Margaret Cho's Assassin Tour stopped at Massey Hall March 10, and it proved an appropriate title. She assassinates the GOP and the religious right. Bush has given her a solid comic target. Gone is her penchant for mugging and Valley Girl inflections. She's relaxed and at home in her material.
Some of Cho's observations are crude - do we really need to know what Laura Bush's vagina smells like? But then she'll deconstruct Dubya's fear of women's sexuality, or speculate about why Dick Cheney keeps his lesbian daughter out of the spotlight.
A high point comes when she imagines life in Ray County, Tennessee, a place that wants to outlaw homosexuality. (Cho spells out what that'd be like for the county's hair salons and PE classes.)
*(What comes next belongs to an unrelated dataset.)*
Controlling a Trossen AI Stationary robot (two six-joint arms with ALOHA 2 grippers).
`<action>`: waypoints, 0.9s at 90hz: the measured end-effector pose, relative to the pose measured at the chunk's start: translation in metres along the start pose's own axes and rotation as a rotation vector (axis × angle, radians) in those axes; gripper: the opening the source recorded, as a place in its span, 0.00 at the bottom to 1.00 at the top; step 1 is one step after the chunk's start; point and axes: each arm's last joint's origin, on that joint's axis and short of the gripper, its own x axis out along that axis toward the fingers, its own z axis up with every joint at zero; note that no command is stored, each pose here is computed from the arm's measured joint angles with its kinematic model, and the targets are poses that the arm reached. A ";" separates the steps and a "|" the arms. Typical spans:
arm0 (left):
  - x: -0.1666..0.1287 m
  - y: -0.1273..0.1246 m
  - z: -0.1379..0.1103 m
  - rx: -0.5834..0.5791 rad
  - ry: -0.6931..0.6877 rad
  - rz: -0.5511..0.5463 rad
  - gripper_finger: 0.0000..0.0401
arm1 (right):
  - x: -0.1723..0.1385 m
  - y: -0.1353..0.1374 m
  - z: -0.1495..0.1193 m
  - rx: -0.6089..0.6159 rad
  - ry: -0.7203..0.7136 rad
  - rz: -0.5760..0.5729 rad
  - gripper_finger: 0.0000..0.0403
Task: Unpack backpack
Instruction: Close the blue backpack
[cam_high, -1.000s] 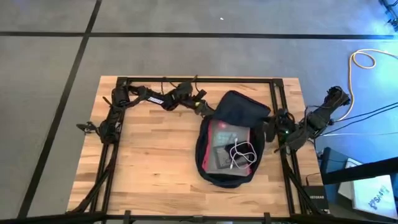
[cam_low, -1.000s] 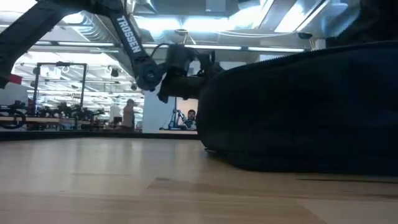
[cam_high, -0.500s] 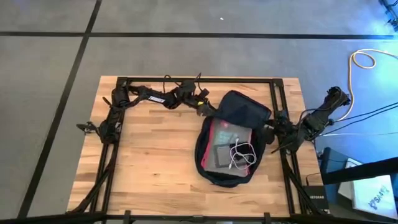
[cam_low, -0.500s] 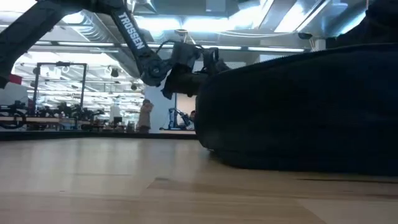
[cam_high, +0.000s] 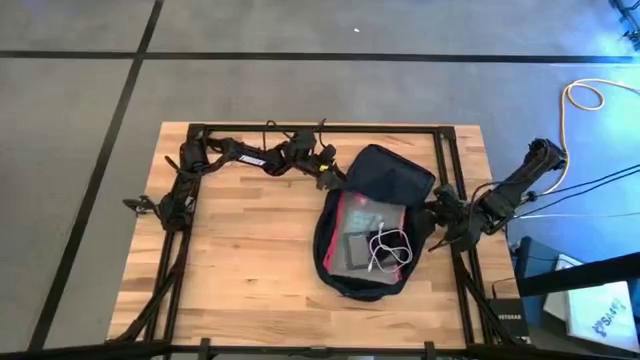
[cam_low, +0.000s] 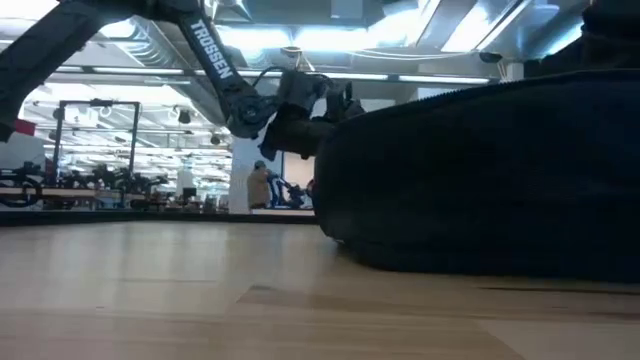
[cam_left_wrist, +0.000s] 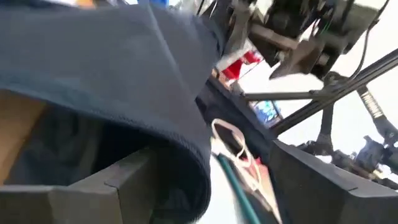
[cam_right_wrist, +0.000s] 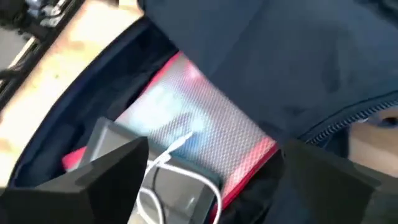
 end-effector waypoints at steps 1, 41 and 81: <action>0.000 0.000 -0.001 -0.002 0.005 0.003 0.68 | 0.000 0.000 0.000 -0.001 -0.004 -0.006 0.86; 0.007 -0.003 -0.008 0.051 0.024 0.044 0.68 | -0.011 0.003 0.010 0.003 0.000 -0.105 0.79; 0.007 -0.004 -0.009 0.039 0.044 0.008 0.68 | 0.015 0.006 0.022 0.032 0.011 -0.340 0.78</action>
A knowing culture critic, she affectionately mocks Asian actor du jour Zhang Ziyi, mimics Björk-gone-berserk, then caps it all with a hilarious impression of a Korean man selling weapons of mass destruction.
Her only misstep is beginning a story about her mother - who suffered a heart attack last year - and then leaving us hanging. Cho's always had heart as a performer, but she doesn't dig as deep as she could.
The Paprika Festival gets stronger each year. This time around, the quartet of shows by emerging theatre artists under 21 offers both good writing and memorable performances.
Hannah Cheesman's absurdist-tinged comedy Mi Amiga Arde was appealingly brought to life by Cheesman and Alexandra Draghici . Performing what you write seems to be a trend this year: playwright Emma Healey appeared with Kalyna Franko in her script Janet , which uses parallel monologues to present two very different and disturbed high-schoolers. Healey's writing makes good use of comedy to ask some compelling questions about what it means to be, or not to be, a member of the in group at school.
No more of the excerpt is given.